Parler d’acharnement thérapeutique dans un des pays les plus riches au monde, peut paraitre saugrenu alors que la majorité des êtres humains n’a tout simplement pas accès aux soins les plus rudimentaires. Sa définition « officielle » par le comité consultatif national d’éthique est pourtant la suivante : « L'acharnement thérapeutique se définit comme une obstination déraisonnable, refusant par un raisonnement buté de reconnaître qu'un homme est voué à la mort et qu'il n'est pas curable. »
Willy Rozenbaum disait « La vie est une maladie sexuellement transmissible constamment mortelle ». Nous savons donc qu’à partir de l’alpha de notre naissance, nous vivrons une lutte acharnée jusqu'à l’oméga de notre mort. Le caractère relatif de « déraisonnable » devient alors criant, que ce soit vis-à-vis de l’espérance de vie ou des souffrances engendrées pour gagner à n’importe quel prix un sursis. Je trouve insuffisant que l’on puisse s’appuyer sur un critère aussi subjectif pour ériger les fondations d’un guide d’éthique et de bonne conduite médicale, que celui du choix raisonnable ou déraisonnable d’un médecin. Ainsi, il faudra bien différencier l’acharnement thérapeutique, des soins palliatifs qui ne sont que des soins de confort sensés atténuer les douleurs et permettre une fin de vie la plus digne possible. L’acharnement, pour sa part vise un objectif de maintien de la vie quel qu’en soit le prix à payer.
Ma définition de « L’acharnement thérapeutique » serait bien plus simple, bien plus légitime et basée uniquement sur l’individu – unique par définition dans ses choix et ses attentes. L’’acharnement commencerait au moment où vous avez décidé de partir, où vous savez au plus fort de vous-même que l’absence de vie est préférable à la vie, mais que d’autres œuvreraient à vous maintenir en vie au mépris de votre volonté.

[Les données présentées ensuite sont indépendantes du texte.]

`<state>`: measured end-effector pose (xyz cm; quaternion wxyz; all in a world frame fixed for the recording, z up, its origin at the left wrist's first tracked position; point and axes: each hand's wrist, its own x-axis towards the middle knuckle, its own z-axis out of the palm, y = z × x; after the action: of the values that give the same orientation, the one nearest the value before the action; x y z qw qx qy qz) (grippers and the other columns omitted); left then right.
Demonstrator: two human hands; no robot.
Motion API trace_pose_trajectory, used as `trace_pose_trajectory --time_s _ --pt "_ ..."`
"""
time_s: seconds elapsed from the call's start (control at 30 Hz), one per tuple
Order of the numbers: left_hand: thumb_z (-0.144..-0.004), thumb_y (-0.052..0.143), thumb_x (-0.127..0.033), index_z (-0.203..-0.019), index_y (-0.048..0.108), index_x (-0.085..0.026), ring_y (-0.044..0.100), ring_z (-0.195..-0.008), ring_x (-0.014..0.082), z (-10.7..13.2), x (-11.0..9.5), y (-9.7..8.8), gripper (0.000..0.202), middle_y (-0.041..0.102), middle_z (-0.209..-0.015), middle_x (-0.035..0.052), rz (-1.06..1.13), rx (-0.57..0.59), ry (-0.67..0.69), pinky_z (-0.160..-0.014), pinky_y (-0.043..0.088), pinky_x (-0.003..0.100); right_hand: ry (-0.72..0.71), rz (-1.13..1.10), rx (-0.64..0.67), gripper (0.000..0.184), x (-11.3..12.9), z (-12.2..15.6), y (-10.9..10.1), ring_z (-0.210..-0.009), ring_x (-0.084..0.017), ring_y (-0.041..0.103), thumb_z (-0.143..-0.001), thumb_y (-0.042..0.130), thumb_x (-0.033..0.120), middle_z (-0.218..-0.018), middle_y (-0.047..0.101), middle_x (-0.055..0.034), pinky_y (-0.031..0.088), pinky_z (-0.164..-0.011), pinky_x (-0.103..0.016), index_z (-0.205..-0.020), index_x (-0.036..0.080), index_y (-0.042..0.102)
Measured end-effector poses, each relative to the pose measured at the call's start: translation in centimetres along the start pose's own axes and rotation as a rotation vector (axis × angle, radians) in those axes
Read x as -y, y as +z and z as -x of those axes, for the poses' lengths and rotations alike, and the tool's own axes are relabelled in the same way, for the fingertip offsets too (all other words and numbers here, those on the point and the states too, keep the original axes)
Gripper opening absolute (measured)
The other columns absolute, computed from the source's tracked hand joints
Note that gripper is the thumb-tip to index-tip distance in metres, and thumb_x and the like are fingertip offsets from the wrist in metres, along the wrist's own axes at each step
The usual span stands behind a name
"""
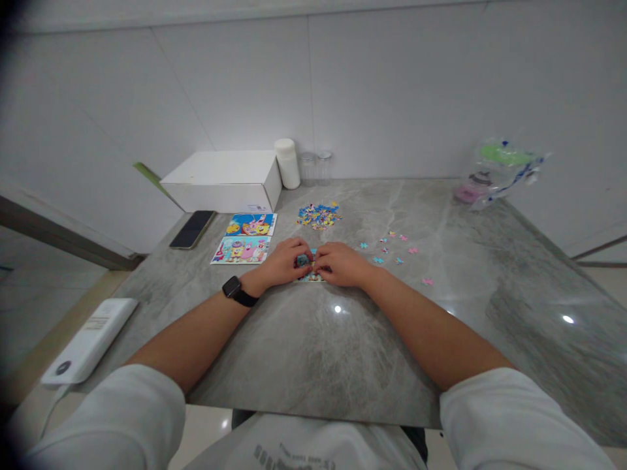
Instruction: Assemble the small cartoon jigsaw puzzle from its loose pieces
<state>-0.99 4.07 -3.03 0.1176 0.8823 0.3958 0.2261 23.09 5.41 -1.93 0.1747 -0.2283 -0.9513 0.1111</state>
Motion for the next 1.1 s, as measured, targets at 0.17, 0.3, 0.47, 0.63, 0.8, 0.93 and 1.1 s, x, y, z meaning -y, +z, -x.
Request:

Je suis un militant des libertés individuelles, et la liberté de choix pour l’euthanasie est un de mes combats. Car si l’on n’est pas pleinement propriétaire de son corps, de quoi est-on vraiment propriétaire en ce monde ? L’acharnement thérapeutique fait partie intégrante de ce processus qui vous rattache à la vie, il devient donc évident que vous soyez au cœur de la prise de décision soit au crépuscule de votre vie si vous en avez encore la possibilité, soit en amont en faisant connaitre vos volontés dans ce qui serait un « testament de vie », utile pour guider le corps médical et faire respecter vos décisions. L’avenir nous apportant toujours plus d’innovations, il est, je pense, urgent de se pencher sur la légitimité du choix dans ce qui pourrait devenir une vie éternelle reliée à des machines.
Bien entendu, le rôle du monde de la santé, dans le combat contre la maladie, le handicap ou simplement les effets de l’âge, reste l’accompagnement et le bien être. Tous les moyens disponibles doivent être utilisés en accord avec le patient, mais surtout, toute l’information disponible doit être délivrée avec psychologie et prévenance. Appliquer un traitement ou pas, est un choix technique de la part du médecin, mais in fine c’est vous que devez décider si vous souhaitez ou pas le recevoir. C’est à mon sens ici, que se situe la limite entre acharnement et thérapie ; entre refus et adhésion.
Le médecin considère encore bien trop souvent la mort comme un échec, alors que sa préoccupation première devrait être le bien être du malade, la liberté de choix et le travail d’équipe dans la concertation et la confiance réciproque entre le médecin et son patient. En matière de vie, le choix entre qualitatif et quantitatif ne doit revenir à personne d’autre qu’à l’individu pour lui même.